__Prompt__
Find the line in the entries below that contains "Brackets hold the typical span". Repeat it exactly, and every line after it through the line that contains "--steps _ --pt".

__Dataset content__
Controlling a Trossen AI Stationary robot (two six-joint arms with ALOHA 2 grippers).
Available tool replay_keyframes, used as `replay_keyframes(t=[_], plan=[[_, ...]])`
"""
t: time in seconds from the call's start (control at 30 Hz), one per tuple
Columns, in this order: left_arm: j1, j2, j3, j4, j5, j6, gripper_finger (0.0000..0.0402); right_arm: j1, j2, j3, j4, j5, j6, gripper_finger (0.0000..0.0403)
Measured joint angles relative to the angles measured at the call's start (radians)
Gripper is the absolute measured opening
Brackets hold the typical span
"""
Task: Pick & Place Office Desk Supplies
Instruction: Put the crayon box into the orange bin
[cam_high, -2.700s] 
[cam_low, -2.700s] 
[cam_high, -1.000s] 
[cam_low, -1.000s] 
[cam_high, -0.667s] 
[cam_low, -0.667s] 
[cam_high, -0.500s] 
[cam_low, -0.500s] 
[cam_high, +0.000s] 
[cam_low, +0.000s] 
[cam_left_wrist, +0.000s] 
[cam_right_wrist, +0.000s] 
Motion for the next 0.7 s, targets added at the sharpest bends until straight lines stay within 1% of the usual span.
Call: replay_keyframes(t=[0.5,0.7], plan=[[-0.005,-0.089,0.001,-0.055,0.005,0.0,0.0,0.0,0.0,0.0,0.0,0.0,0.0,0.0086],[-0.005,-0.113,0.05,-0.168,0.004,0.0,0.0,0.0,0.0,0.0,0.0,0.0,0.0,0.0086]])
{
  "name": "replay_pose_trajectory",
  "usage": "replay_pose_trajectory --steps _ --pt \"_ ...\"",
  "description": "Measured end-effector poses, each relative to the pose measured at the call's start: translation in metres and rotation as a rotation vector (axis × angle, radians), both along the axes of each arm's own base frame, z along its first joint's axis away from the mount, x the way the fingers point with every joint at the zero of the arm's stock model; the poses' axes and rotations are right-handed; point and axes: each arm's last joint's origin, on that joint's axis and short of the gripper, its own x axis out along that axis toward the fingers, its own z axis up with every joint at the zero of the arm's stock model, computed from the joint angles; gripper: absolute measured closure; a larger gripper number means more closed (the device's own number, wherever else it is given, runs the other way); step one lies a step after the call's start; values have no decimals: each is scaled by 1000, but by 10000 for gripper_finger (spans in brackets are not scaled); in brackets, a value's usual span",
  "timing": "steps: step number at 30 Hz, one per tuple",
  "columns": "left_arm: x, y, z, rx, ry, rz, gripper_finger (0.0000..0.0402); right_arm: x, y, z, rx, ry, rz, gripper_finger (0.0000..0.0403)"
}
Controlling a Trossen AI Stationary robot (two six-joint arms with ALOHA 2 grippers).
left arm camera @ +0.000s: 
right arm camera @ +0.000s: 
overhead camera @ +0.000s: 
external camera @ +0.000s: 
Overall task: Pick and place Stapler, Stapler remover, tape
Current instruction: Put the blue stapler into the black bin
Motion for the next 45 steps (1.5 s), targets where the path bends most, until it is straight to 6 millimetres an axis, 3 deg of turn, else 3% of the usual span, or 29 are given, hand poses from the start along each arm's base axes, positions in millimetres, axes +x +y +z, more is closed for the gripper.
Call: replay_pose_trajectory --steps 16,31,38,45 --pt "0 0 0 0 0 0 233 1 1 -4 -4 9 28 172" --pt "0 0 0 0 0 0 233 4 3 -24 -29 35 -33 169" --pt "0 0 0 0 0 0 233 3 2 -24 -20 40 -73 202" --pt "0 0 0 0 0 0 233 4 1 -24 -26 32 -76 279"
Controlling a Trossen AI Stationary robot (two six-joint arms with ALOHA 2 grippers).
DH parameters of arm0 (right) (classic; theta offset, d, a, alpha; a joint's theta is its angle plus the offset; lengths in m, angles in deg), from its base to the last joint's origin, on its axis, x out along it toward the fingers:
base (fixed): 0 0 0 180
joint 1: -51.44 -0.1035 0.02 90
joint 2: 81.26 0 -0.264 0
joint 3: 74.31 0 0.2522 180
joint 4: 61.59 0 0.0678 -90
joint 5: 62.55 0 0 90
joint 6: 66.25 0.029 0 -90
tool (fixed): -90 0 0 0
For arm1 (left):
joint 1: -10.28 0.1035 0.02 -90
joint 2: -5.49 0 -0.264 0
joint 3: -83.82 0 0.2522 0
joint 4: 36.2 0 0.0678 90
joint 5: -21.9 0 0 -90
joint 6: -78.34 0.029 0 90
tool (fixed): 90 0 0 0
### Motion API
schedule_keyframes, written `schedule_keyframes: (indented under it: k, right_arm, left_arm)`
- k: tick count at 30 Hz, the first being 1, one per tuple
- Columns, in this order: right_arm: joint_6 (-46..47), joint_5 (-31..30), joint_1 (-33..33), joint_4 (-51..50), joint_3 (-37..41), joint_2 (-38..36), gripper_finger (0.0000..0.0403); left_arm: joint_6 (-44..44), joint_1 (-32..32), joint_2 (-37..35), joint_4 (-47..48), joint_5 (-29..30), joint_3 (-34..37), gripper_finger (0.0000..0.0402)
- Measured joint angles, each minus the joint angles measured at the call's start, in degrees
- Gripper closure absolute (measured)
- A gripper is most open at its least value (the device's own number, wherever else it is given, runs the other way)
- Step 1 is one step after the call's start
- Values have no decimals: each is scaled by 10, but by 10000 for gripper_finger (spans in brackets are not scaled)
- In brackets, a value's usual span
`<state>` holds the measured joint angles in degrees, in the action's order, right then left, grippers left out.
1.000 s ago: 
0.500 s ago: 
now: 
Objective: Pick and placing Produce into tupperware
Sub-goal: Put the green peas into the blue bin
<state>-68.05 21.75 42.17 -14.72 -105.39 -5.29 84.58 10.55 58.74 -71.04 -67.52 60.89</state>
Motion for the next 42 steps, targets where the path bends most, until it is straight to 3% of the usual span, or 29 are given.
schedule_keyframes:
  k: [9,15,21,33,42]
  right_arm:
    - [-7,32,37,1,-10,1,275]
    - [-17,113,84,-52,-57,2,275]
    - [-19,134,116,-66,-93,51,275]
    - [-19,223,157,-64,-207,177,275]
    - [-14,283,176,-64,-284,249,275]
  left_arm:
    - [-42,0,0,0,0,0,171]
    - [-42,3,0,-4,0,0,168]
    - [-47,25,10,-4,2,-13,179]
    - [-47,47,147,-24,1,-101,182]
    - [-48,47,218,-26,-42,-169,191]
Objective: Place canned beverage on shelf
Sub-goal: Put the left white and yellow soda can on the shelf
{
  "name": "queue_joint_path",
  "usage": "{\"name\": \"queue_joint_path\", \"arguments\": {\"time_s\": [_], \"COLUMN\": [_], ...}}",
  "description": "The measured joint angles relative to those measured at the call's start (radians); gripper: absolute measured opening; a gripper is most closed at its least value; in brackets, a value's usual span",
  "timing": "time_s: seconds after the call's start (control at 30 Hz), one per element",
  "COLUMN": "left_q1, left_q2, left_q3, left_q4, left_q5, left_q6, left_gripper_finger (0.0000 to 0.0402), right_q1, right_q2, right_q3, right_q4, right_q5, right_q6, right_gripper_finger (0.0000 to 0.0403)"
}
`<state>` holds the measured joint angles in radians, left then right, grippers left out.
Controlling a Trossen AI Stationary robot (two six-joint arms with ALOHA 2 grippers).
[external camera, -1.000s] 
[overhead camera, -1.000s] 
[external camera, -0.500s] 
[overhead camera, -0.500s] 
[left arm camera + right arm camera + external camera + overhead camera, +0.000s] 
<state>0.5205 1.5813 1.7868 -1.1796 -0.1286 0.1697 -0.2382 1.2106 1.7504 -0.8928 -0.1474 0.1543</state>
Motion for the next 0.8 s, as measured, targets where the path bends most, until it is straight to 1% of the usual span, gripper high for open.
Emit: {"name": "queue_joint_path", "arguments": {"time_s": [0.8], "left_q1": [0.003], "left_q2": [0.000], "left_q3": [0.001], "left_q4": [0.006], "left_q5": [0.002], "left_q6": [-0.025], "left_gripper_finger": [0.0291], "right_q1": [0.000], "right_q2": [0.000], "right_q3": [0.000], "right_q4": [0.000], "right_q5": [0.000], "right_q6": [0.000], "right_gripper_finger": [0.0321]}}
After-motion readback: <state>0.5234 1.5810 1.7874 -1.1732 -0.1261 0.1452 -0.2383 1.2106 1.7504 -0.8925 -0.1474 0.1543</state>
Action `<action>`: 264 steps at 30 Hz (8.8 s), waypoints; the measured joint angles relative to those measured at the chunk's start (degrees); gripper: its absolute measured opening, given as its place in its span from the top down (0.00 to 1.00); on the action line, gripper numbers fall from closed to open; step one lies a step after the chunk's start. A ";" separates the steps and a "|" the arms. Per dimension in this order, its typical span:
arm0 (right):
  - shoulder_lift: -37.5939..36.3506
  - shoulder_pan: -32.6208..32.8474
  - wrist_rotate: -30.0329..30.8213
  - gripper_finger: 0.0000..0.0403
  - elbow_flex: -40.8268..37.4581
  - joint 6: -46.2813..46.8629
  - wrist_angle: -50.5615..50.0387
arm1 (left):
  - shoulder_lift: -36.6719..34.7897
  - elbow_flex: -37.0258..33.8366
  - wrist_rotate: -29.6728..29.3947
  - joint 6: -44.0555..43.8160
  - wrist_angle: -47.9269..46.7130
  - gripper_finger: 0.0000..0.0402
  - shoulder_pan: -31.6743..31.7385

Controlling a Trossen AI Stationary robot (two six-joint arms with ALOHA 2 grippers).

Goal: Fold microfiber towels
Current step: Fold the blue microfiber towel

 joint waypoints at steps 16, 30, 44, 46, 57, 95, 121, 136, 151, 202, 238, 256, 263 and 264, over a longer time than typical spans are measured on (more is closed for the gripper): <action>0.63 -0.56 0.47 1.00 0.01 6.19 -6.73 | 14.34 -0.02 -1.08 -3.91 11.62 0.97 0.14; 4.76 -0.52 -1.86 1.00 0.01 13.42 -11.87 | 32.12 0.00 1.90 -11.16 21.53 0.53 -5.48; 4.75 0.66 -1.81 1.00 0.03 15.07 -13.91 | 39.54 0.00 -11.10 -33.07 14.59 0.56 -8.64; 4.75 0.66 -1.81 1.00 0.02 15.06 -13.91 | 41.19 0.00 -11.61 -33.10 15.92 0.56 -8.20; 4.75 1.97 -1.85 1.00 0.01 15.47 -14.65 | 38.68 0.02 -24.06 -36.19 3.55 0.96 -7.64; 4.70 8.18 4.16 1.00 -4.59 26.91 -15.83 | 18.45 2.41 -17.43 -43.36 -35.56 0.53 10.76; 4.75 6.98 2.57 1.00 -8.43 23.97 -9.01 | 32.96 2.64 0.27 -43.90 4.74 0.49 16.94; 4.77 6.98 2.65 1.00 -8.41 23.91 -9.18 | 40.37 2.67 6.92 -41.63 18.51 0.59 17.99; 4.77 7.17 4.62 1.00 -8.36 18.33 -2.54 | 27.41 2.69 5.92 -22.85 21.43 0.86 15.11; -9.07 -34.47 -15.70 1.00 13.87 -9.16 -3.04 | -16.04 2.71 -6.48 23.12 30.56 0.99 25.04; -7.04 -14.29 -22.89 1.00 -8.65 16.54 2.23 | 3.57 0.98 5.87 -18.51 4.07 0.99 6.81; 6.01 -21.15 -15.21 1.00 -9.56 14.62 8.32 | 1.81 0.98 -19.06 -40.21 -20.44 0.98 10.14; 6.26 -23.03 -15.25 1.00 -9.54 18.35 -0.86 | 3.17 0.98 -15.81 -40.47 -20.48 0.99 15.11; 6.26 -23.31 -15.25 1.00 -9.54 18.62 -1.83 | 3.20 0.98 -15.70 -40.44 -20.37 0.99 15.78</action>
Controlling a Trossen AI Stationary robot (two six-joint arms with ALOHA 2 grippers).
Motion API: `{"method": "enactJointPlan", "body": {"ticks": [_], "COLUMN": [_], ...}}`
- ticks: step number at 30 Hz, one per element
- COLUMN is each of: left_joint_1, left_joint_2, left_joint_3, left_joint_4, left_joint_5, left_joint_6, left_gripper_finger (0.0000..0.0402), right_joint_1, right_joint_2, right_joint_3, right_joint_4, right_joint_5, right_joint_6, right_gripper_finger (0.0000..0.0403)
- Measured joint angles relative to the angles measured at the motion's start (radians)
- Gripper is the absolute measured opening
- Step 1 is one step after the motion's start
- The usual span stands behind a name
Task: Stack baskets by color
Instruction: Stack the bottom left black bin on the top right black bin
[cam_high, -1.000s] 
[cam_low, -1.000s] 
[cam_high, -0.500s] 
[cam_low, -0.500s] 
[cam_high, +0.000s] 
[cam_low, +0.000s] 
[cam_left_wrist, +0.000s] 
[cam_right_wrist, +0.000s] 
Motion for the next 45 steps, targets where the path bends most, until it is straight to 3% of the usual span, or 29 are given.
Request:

__Answer to the problem__
Brackets hold the typical span
"""
Task: Pick & Place Office Desk Supplies
Instruction: Put the crayon box into the orange bin
[cam_high, -2.700s] 
[cam_low, -2.700s] 
[cam_high, -1.000s] 
[cam_low, -1.000s] 
[cam_high, -0.667s] 
[cam_low, -0.667s] 
[cam_high, -0.500s] 
[cam_low, -0.500s] 
[cam_high, +0.000s] 
[cam_low, +0.000s] 
[cam_left_wrist, +0.000s] 
[cam_right_wrist, +0.000s] 
Motion for the next 0.7 s, targets added at the sharpest bends until straight lines stay within 1% of the usual span.
Call: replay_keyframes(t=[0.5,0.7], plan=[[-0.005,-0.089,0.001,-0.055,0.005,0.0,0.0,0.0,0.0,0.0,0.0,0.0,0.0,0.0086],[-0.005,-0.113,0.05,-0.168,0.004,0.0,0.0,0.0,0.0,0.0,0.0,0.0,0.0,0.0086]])
{
  "name": "replay_pose_trajectory",
  "usage": "replay_pose_trajectory --steps _ --pt \"_ ...\"",

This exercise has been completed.